If it were not 3:45am in Beijing as I type, I would be able to talk with Evan there and say that, by improbable chance, I happen to know first hand that the timing is coincidental, rather than being a deliberate harpoon in the Chinese government's side. (I have sent him emails to this effect; presumably we'll be in touch in a few hours. By the way, except for this detail, every other part of the analysis in his column rings true to me.) Here's how I know:

In my recent cover story about "Google and the News," I mention a speech that Eric Schmidt, Google's CEO, gave to the American Society of News Editors in Washington in April. I was at the speech, and along with the several hundred others in the audience I saw the presentation that occurred just before Schmidt took the stage. It was a very strong pitch for a public-awareness campaign about the First Amendment called "1 for All," which would be launched on July 1 (today). Background on the effort is here; the main idea, at a time when the news industry is having woes of every sort around the world, was to enlist big companies and big names to remind Americans of the importance of a viable free press.
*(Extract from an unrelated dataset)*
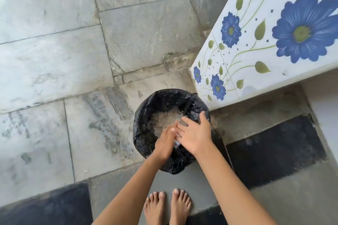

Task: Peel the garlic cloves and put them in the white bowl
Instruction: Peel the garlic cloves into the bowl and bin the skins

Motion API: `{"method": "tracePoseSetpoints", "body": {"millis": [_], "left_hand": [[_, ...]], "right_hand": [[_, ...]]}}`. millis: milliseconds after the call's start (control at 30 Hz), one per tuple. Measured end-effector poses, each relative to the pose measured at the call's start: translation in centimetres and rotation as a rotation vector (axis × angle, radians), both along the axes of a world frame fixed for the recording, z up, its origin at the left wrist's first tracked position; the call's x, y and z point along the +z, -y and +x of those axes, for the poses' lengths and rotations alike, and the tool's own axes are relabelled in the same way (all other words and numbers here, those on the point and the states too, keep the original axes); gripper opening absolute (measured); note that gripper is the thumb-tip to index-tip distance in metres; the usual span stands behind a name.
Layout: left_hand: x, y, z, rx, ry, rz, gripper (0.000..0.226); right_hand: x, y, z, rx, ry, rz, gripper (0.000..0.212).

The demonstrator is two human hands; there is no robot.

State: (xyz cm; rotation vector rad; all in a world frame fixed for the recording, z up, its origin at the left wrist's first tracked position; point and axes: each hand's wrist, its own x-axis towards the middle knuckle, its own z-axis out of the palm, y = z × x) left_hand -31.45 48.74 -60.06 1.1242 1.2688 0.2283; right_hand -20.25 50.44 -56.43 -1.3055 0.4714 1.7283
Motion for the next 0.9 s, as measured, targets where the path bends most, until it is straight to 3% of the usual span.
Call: {"method": "tracePoseSetpoints", "body": {"millis": [67,167,300,400,500,633,700,900], "left_hand": [[0.4,-0.7,0.6,0.146,0.039,-0.026,0.052],[2.6,-0.7,2.1,0.02,0.187,0.09,0.045],[3.5,-0.6,1.7,0.124,0.092,-0.002,0.037],[7.1,-1.2,1.0,0.118,0.011,0.065,0.045],[14.1,-1.7,-0.2,0.038,-0.202,0.289,0.048],[27.3,-0.9,-1.8,-0.072,-0.32,0.526,0.047],[33.0,0.0,-2.3,-0.124,-0.33,0.623,0.054],[49.4,5.7,-1.1,-0.17,-0.22,0.939,0.054]], "right_hand": [[0.3,0.2,0.4,-0.013,0.05,0.011,0.078],[0.9,0.1,0.6,0.042,0.043,-0.01,0.08],[3.6,0.0,0.5,0.09,0.083,0.068,0.075],[7.1,1.0,1.1,0.339,0.417,0.077,0.055],[13.0,2.4,2.3,0.583,0.795,0.134,0.05],[24.0,6.0,2.6,1.059,1.584,0.268,0.049],[29.4,7.7,2.2,1.046,1.761,0.315,0.053],[45.6,16.8,1.9,0.672,2.074,0.371,0.054]]}}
The campaign's promoters were asking American newspapers, broadcast stations, ad agencies, etc to donate time and space to the messages in July.

The tone of Schmidt's message to the editors, as I reported, was "we're all in this together." Ie, that Google felt it had a long-term interest in the viability of the press. Consistent with that outlook, when the "1 for All" presentation was over, I heard Schmidt tell some associates from Google that he wanted them to look into lending support to the campaign. Apparently the plan went ahead; Google is listed as one of the "Friends of 1 for All" at the 1-for-A site. 

Now it's July -- which also turns out to be the moment when Google's confrontation with the Chinese government reaches a new decision point. The official Google announcement of the campaign does say: "At a time when restrictions on speech are increasing around the globe, we think it's essential to remind ourselves that we can't take freedom of expression for granted." So, the implications of any stand for press freedom obviously challenge the Chinese government's view. But for those following the Google-China struggle, this is indeed that improbable thing -- genuine coincidence -- rather than a deliberate escalating step. And in any case, the momentum toward escalation seems powerful enough on its own.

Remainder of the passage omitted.